Please set down each of the lines below once more, exactly, omitting all pictures.

### INPUT RECORDS
*** Begin section ***
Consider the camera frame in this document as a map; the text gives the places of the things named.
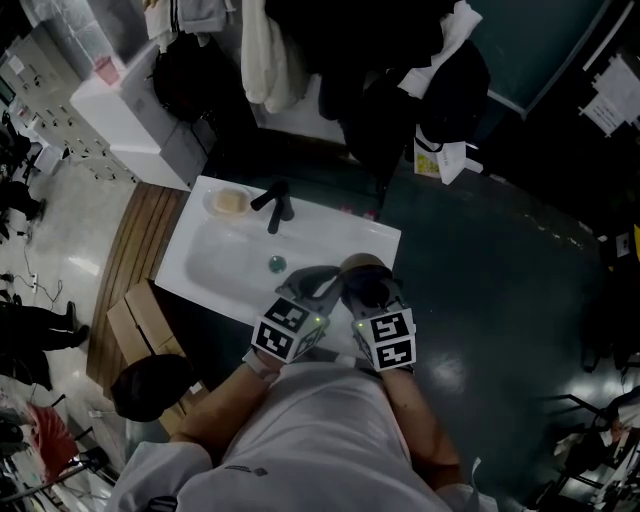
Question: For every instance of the black round stool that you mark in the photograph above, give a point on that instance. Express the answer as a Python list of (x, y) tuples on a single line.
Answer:
[(150, 387)]

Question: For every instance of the navy backpack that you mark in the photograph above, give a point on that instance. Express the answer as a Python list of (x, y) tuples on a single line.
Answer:
[(460, 100)]

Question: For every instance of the grey locker cabinet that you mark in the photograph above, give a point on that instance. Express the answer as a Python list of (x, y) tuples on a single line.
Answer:
[(45, 80)]

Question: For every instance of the clear soap dish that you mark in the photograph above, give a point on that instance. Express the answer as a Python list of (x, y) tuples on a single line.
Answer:
[(207, 202)]

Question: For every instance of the pink cup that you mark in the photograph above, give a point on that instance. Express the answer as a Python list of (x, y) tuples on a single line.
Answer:
[(107, 71)]

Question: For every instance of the black office chair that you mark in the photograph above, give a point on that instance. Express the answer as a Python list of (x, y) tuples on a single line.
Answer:
[(612, 325)]

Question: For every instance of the person's right white shoe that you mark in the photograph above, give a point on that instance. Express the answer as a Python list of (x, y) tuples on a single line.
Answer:
[(346, 361)]

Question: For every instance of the black coat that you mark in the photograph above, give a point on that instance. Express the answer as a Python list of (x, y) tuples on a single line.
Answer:
[(355, 35)]

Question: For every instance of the person's right forearm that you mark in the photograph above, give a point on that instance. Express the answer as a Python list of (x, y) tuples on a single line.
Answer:
[(420, 430)]

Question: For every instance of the white power adapter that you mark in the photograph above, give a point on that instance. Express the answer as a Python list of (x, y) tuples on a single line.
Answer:
[(102, 414)]

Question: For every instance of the white cabinet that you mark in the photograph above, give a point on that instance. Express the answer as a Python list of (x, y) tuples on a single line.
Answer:
[(120, 115)]

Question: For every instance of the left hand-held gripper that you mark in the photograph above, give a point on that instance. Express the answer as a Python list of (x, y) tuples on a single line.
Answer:
[(285, 330)]

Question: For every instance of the person's white shirt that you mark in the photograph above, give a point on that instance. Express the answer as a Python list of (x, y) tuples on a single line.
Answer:
[(320, 435)]

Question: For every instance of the white sink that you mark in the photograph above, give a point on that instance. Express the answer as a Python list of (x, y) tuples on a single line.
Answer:
[(220, 270)]

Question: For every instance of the white wristband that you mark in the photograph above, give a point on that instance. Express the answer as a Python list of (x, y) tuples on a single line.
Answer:
[(257, 362)]

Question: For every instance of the brown cardboard box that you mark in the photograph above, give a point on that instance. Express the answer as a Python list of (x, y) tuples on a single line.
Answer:
[(185, 407), (135, 320)]

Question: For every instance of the red pleated fabric item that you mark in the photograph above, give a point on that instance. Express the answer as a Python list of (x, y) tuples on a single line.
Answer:
[(52, 442)]

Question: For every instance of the black metal chair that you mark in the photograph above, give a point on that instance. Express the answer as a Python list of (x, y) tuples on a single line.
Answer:
[(575, 490)]

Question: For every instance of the white thin garment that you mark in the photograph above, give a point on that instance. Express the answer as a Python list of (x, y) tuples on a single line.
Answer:
[(447, 45)]

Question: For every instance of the dark grey hanging garment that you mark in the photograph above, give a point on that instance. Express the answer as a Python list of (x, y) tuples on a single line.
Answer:
[(365, 125)]

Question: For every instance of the black tripod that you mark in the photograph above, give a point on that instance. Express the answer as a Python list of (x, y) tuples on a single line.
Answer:
[(92, 457)]

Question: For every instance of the grey hooded sweater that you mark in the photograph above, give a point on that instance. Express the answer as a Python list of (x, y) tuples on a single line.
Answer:
[(205, 15)]

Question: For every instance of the translucent white panel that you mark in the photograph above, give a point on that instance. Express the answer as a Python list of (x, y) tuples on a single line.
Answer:
[(80, 25)]

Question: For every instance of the dark grey cloth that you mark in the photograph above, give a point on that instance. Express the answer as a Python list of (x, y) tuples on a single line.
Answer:
[(370, 287)]

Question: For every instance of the black faucet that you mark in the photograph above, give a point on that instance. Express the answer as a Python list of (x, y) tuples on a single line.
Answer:
[(277, 207)]

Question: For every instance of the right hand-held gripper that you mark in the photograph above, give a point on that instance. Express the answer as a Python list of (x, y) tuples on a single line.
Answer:
[(390, 340)]

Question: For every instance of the white paper notice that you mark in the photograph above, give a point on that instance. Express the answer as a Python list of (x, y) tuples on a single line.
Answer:
[(602, 115), (617, 82)]

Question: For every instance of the white paper bag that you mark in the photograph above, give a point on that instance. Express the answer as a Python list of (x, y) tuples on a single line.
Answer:
[(450, 160)]

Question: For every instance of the black framed glass door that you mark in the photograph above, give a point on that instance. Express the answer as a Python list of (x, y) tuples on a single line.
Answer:
[(525, 45)]

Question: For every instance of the wooden slat platform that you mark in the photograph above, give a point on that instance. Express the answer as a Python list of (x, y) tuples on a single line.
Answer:
[(135, 235)]

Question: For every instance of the white power strip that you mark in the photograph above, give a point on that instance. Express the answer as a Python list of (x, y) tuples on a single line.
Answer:
[(34, 282)]

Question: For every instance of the sink drain plug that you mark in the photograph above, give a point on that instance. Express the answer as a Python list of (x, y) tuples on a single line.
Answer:
[(277, 264)]

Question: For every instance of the white striped garment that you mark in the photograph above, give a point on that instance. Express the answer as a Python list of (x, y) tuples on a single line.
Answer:
[(162, 17)]

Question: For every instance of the person's left forearm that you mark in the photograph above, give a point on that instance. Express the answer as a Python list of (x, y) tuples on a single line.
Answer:
[(225, 405)]

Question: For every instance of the white coat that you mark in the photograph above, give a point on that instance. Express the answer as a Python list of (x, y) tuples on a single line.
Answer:
[(265, 65)]

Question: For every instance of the yellow soap bar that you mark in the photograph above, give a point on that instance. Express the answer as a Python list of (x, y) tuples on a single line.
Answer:
[(229, 201)]
*** End section ***
### YOUR RESPONSE
Consider the camera frame in this document as a map; the text gives the places of the things named.
Question: For every instance of the black round stool that you mark in the photograph above, give a point on that instance. Express the answer as a Python list of (x, y) tuples on a single line.
Answer:
[(150, 387)]

Question: For every instance of the navy backpack that you mark in the photograph above, give a point on that instance. Express the answer as a Python list of (x, y) tuples on a single line.
Answer:
[(460, 100)]

Question: For every instance of the grey locker cabinet that you mark in the photograph above, give a point on that instance. Express the answer as a Python list of (x, y) tuples on a single line.
Answer:
[(45, 80)]

Question: For every instance of the clear soap dish that you mark in the photograph above, give a point on that instance. Express the answer as a Python list of (x, y) tuples on a single line.
Answer:
[(207, 202)]

Question: For every instance of the pink cup that you mark in the photograph above, give a point on that instance. Express the answer as a Python list of (x, y) tuples on a single line.
Answer:
[(107, 71)]

Question: For every instance of the black office chair that you mark in the photograph above, give a point on that instance. Express the answer as a Python list of (x, y) tuples on a single line.
Answer:
[(612, 325)]

Question: For every instance of the person's right white shoe that you mark in the photograph above, give a point on that instance. Express the answer as a Python list of (x, y) tuples on a single line.
Answer:
[(346, 361)]

Question: For every instance of the black coat that you mark in the photograph above, give a point on that instance. Express the answer as a Python list of (x, y) tuples on a single line.
Answer:
[(355, 35)]

Question: For every instance of the person's right forearm that you mark in the photograph above, give a point on that instance. Express the answer as a Python list of (x, y) tuples on a single line.
Answer:
[(420, 430)]

Question: For every instance of the white power adapter that you mark in the photograph above, give a point on that instance. Express the answer as a Python list of (x, y) tuples on a single line.
Answer:
[(102, 414)]

Question: For every instance of the white cabinet that you mark in the photograph above, give a point on that instance. Express the answer as a Python list of (x, y) tuples on a single line.
Answer:
[(120, 115)]

Question: For every instance of the left hand-held gripper that you mark in the photograph above, give a point on that instance. Express the answer as a Python list of (x, y) tuples on a single line.
Answer:
[(285, 330)]

Question: For every instance of the person's white shirt that you mark in the photograph above, give a point on that instance. Express the answer as a Python list of (x, y) tuples on a single line.
Answer:
[(320, 435)]

Question: For every instance of the white sink that you mark in the photograph above, give a point on that instance. Express the answer as a Python list of (x, y) tuples on a single line.
Answer:
[(220, 270)]

Question: For every instance of the white wristband that you mark in the photograph above, give a point on that instance. Express the answer as a Python list of (x, y) tuples on a single line.
Answer:
[(257, 362)]

Question: For every instance of the brown cardboard box that you mark in the photograph above, give a point on that instance. Express the answer as a Python list of (x, y) tuples on a single line.
Answer:
[(185, 407), (135, 320)]

Question: For every instance of the red pleated fabric item that you mark in the photograph above, give a point on that instance. Express the answer as a Python list of (x, y) tuples on a single line.
Answer:
[(52, 442)]

Question: For every instance of the black metal chair that you mark in the photograph above, give a point on that instance. Express the answer as a Python list of (x, y) tuples on a single line.
Answer:
[(575, 490)]

Question: For every instance of the white thin garment that you mark in the photograph above, give a point on that instance. Express the answer as a Python list of (x, y) tuples on a single line.
Answer:
[(447, 45)]

Question: For every instance of the dark grey hanging garment that you mark in the photograph above, give a point on that instance. Express the answer as a Python list of (x, y) tuples on a single line.
Answer:
[(365, 125)]

Question: For every instance of the black tripod that you mark in the photograph above, give a point on that instance. Express the answer as a Python list of (x, y) tuples on a single line.
Answer:
[(92, 457)]

Question: For every instance of the grey hooded sweater that you mark in the photograph above, give a point on that instance. Express the answer as a Python list of (x, y) tuples on a single line.
Answer:
[(205, 15)]

Question: For every instance of the translucent white panel that you mark in the photograph above, give a point on that instance. Express the answer as a Python list of (x, y) tuples on a single line.
Answer:
[(80, 25)]

Question: For every instance of the dark grey cloth that you mark in the photograph above, give a point on that instance. Express the answer as a Python list of (x, y) tuples on a single line.
Answer:
[(370, 287)]

Question: For every instance of the black faucet that you mark in the photograph above, give a point on that instance. Express the answer as a Python list of (x, y) tuples on a single line.
Answer:
[(277, 207)]

Question: For every instance of the right hand-held gripper that you mark in the photograph above, give a point on that instance. Express the answer as a Python list of (x, y) tuples on a single line.
Answer:
[(390, 340)]

Question: For every instance of the white paper notice that you mark in the photograph above, give a point on that instance. Express the answer as a Python list of (x, y) tuples on a single line.
Answer:
[(602, 115), (617, 82)]

Question: For every instance of the white paper bag that you mark in the photograph above, give a point on that instance. Express the answer as a Python list of (x, y) tuples on a single line.
Answer:
[(450, 160)]

Question: For every instance of the black framed glass door that you mark in the photograph above, give a point on that instance. Express the answer as a Python list of (x, y) tuples on a single line.
Answer:
[(525, 45)]

Question: For every instance of the wooden slat platform that you mark in the photograph above, give a point on that instance. Express the answer as a Python list of (x, y) tuples on a single line.
Answer:
[(135, 235)]

Question: For every instance of the white power strip that you mark in the photograph above, give a point on that instance. Express the answer as a Python list of (x, y) tuples on a single line.
Answer:
[(34, 282)]

Question: For every instance of the sink drain plug that you mark in the photograph above, give a point on that instance. Express the answer as a Python list of (x, y) tuples on a single line.
Answer:
[(277, 264)]

Question: For every instance of the white striped garment that you mark in the photograph above, give a point on that instance. Express the answer as a Python list of (x, y) tuples on a single line.
Answer:
[(162, 17)]

Question: For every instance of the person's left forearm that you mark in the photograph above, give a point on that instance. Express the answer as a Python list of (x, y) tuples on a single line.
Answer:
[(225, 405)]

Question: For every instance of the white coat that you mark in the photograph above, give a point on that instance. Express the answer as a Python list of (x, y) tuples on a single line.
Answer:
[(265, 65)]

Question: For every instance of the yellow soap bar that you mark in the photograph above, give a point on that instance. Express the answer as a Python list of (x, y) tuples on a single line.
Answer:
[(229, 201)]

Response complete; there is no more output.